Quote from: blackie on February 02, 2016, 04:49 PM NHFT
Quote from: Tom Sawyer on February 02, 2016, 08:48 AM NHFT
This poor woman's plight proves the point that "legalization", tax and regulate, etc. is a horrible mistake.
It only proves NH has horrible weed laws and bureaucrats. If she was a Maine resident she wouldn't need NH state permission, just a doctors note, and she could grow her own.

That's better for sure.

Is PTSD one of the conditions they authorize people to medicate themselves? I could of course go down a list... a spectrum of ailments and conditions that would end in just a plain old stress reliever/mood elevator. At some point you can't "legally" self medicate.




blackie

PTSD is covered.

Chronic pain is the catch all that allows anyone that wants a recommendation to get one. Worst case is you have to visit the doctor a few times and wait 6 months.

NH allows for chronic pain due to injury.

It looks like legalization will be on the ballot in Maine in November.
http://www.alternet.org/drugs/maine-poised-vote-marijuana-legalization-november

If it passes, it will allow anyone over 21 to grow 6 flowering plants, 12 veg plant, and unlimited seedlings(non-flowing,  under 24" height, under 18" diameter). There would be a 2.5 oz limit out of the home, but no weight limit at home.  Oh, and the department of Agriculture would be the regulating authority.

http://www.scribd.com/doc/293462439/Hyperlinked-Text-of-the-Maine-Regulation-and-Taxation-of-Marijuana-Act

Jay

Quote from: blackie on February 02, 2016, 04:49 PM NHFT
Quote from: Tom Sawyer on February 02, 2016, 08:48 AM NHFT
This poor woman's plight proves the point that "legalization", tax and regulate, etc. is a horrible mistake.
It only proves NH has horrible weed laws and bureaucrats.

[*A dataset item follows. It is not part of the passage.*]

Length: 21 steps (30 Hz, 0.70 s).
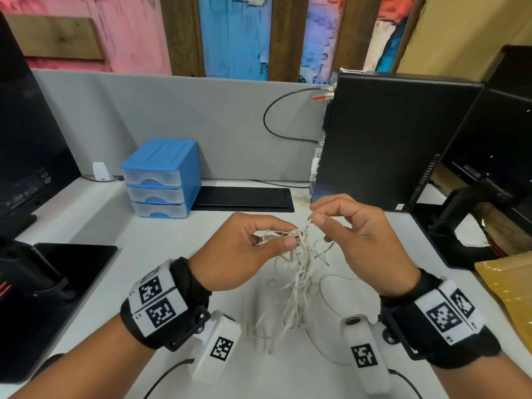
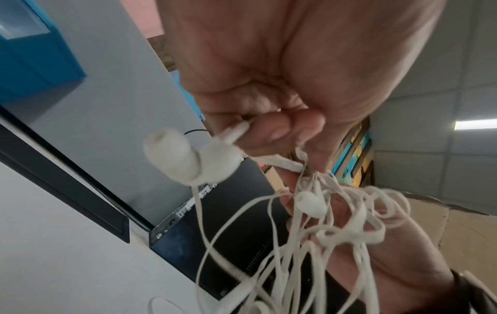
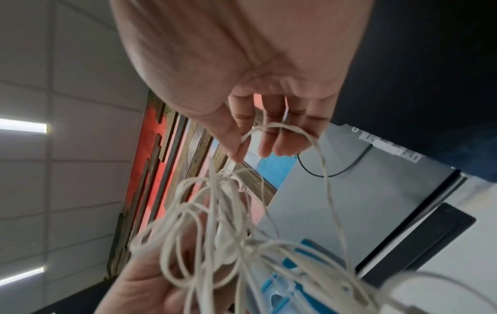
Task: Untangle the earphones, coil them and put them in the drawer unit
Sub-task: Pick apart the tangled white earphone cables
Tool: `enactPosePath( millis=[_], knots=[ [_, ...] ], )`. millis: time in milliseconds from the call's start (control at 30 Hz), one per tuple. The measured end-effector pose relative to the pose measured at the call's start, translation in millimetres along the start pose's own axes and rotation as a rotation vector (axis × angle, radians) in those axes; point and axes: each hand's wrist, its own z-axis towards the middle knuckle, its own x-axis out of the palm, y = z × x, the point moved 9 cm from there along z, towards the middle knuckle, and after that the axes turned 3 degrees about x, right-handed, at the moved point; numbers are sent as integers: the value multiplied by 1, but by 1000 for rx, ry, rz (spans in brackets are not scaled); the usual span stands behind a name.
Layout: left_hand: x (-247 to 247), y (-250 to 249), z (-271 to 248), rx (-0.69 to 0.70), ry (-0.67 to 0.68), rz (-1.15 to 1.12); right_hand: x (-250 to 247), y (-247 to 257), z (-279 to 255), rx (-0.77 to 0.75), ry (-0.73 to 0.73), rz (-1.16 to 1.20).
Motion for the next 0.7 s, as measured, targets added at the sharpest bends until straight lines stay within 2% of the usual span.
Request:
enactPosePath(
  millis=[167, 333, 500, 700],
  knots=[
    [5, 12, -4, -131, 136, 19, -2, -3, 1, -6, -26, -30],
    [15, 18, -8, -195, 257, -91, -3, -4, 2, 10, -25, -33],
    [26, 27, -11, -279, 291, -242, 2, -5, 0, 22, 13, -22],
    [26, 34, -9, -285, 267, -360, 8, -3, -1, 15, 51, -43]
  ],
)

I think there's plenty of circumstantial evidence that government employees in NH don't want MM cutting into their black market activities.

Free libertarian

Quote from: Tom Sawyer on February 02, 2016, 08:48 AM NHFT
Quote from: Free libertarian on February 02, 2016, 08:08 AM NHFT
  The newspaper article said " A New Hampshire woman who won permission...."
   That almost sounds like somebody else owned her. 

   Kind of pisses me off... Nobody owns me.

Come on dude... Yes they do own you. You're much like I am... trying to live free in an unfree world. But, we must remember that they do lord over us. Every time we try to do much of the important stuff in our lives we are constantly being made to bow.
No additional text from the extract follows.